> **WHAT IS BEING ASKED**
Return all lines of the data in which the string "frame" occurs.

(INFORMATION SHOWN Opens)

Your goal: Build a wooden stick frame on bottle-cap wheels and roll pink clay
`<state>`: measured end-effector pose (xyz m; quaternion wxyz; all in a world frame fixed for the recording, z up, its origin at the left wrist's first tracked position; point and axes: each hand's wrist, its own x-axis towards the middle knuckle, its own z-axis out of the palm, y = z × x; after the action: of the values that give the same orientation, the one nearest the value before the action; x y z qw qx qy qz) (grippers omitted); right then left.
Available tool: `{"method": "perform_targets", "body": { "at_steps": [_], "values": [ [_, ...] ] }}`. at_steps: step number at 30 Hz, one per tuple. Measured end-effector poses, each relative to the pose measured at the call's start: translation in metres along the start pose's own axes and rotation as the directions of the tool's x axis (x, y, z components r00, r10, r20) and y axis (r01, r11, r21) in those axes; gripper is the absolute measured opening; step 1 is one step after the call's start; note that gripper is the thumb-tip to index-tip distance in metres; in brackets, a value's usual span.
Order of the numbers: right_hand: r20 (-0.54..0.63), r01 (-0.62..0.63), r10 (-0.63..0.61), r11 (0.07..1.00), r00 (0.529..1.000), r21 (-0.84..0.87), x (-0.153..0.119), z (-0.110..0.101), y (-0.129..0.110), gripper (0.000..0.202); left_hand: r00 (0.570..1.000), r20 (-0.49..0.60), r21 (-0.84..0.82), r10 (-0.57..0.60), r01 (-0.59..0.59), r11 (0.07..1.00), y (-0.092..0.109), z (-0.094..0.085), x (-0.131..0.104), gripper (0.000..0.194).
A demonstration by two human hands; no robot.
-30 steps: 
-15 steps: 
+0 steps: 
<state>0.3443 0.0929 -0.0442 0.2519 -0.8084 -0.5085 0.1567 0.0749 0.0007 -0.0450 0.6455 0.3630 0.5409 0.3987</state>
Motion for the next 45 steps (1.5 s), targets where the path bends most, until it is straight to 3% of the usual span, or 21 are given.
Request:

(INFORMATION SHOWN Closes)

> **ANSWER TO THIS PROBLEM**
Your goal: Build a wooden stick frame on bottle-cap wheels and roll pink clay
`<state>`: measured end-effector pose (xyz m; quaternion wxyz; all in a world frame fixed for the recording, z up, its origin at the left wrist's first tracked position; point and axes: each hand's wrist, its own x-axis towards the middle knuckle, its own z-axis out of the palm, y = z × x; after the action: of the values that give the same orientation, the one nearest the value before the action; x y z qw qx qy qz) (grippers omitted); right then left.

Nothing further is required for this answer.